**Task to carry out:** Taking the material as a whole, state how many of its lines contain "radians". Write the number and nothing more.

**Data section:**
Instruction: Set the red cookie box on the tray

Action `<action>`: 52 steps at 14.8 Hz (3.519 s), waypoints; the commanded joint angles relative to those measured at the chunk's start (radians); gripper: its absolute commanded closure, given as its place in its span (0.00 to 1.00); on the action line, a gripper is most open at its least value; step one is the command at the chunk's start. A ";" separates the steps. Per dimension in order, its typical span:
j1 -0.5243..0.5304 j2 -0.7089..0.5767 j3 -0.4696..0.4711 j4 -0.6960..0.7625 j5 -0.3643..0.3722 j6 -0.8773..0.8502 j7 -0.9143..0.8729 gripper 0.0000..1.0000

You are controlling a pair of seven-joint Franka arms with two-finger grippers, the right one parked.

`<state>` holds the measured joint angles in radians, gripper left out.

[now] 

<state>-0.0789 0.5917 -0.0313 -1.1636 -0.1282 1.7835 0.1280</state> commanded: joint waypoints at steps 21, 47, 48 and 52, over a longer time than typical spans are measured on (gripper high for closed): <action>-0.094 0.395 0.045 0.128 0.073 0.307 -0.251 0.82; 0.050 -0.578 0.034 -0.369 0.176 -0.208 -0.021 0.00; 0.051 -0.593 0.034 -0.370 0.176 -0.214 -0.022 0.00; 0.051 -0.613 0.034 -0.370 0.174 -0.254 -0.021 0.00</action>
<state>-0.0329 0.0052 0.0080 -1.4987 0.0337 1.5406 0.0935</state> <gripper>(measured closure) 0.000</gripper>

**Result of this task:** 2